Informação de Autorização Prévia

Esta página da Web foi projetada para informar os provedores de rede e fora da rede sobre os processos de autorização prévia do Neighborhood. Além disso, os provedores podem rolar para baixo nesta página para obter os requisitos de autorização para Saúde Comportamental e para processos com parceiros de negócios Neighborhood para Radiologia e Medicina Física (Evolent), Oncologia e Oncologia de Radiação (Evolent) e Equipamentos Médicos Duráveis (Integra Partners).

Neighborhood Ferramenta de Pesquisa de Autorização Prévia - Novo!

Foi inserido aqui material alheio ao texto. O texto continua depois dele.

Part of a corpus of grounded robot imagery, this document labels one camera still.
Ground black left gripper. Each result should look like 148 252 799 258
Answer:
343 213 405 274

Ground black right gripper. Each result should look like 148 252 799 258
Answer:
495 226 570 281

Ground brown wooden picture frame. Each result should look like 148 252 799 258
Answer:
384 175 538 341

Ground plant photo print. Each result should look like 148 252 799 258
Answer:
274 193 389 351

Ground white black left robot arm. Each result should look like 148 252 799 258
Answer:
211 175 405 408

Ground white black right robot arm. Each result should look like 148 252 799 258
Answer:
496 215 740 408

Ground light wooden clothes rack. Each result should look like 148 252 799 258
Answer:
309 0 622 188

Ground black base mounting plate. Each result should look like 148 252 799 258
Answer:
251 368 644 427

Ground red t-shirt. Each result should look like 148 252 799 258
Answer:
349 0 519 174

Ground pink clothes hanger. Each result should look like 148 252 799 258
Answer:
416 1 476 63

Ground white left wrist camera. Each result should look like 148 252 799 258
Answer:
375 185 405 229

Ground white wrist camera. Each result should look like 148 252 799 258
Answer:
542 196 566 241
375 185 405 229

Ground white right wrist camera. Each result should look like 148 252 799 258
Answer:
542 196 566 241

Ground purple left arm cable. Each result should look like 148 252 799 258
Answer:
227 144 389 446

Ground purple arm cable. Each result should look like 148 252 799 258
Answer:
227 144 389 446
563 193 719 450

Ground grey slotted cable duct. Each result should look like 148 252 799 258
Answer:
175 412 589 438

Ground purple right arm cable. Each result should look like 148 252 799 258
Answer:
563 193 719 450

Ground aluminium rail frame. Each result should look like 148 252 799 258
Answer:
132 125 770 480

A nova Ferramenta de Pesquisa de Autorização Prévia Neighborhood (PA Search Tool) substitui os antigos Guias de Referência de Autorização Prévia para informar os nossos provedores sobre quais serviços Neighborhood exigem autorização prévia. Com a nova Ferramenta de Pesquisa de PA, os provedores simplesmente inserem o código do procedimento / serviço em questão e selecionam a linha de negócios do membro para determinar se a autorização prévia do Neighborhood é necessária. Se a autorização prévia (PA) do Neighborhood for necessária, a Ferramenta de Pesquisa PA exibirá o processo / formulário necessário. Por favor, note que todas as admissões agudas e pós-agudas de pacientes internados requerem autorização.

  • Se não encontrar um serviço específico na sua pesquisa, pode ser que o serviço seja um benefício não coberto. Se necessitar de informações relacionadas com serviços cobertos, consulte as nossas Directrizes de Facturação e Políticas de Pagamento ou telefone para Neighborhood Serviços de Fornecedores: 1-800-963-1001.
  • Se estiver à procura de um código de farmácia, clique aqui para aceder à Lista HCPCS pesquisável do benefício médico-farmacêutico (incluindo códigos J) que inclui a cobertura de medicamentos do benefício médico Neighborhood por código HCPCS, por produto e requisitos de autorização prévia (se aplicável).
  • UMA AUTORIZAÇÃO NÃO CONSTITUI UMA GARANTIA DE PAGAMENTO

Todos os formulários de autorização prévia estão disponíveis no Neighborhood . Neighborhood os nossos prestadores utilizem os formulários eletrónicos (eForms) para pedidos de AP, a fim de garantir que recebemos informações completas, precisas e legíveis. Os formulários de pedido de AP em papel podem ser enviados para a linha de fax 24 horas por dia, 7 dias por semana, através do número 401-459-6023. Para determinar a necessidade médica, Neighborhood o sistema de apoio à decisão médicabaseado nos critérios InterQual® , além das Políticas Médicas Clínicas Neighborhood. Mais informações sobre o processo de autorização prévia podem ser encontradas no Manual Neighborhood . Se tiver alguma dúvida ou problema com a sua pesquisa ou solicitação, ligue para a Gestão de Utilização no número 401-459-6060.Observe que uma autorização não é garantia de pagamento.

Se o código se enquadrar em alguma das especialidades abaixo, pesquise lá e só avance para a ferramenta de pesquisa abaixo se o código não for encontrado.

 

 

Para DSNP, consulte os guias em anexo para os requisitos de autorização.

PriorAuth_IntegrityforDuals 1-1-2026

PriorAuth_DualsConnect 1-1-2026

Introduzir um código de procedimento/serviço para determinar se é necessária autorização prévia.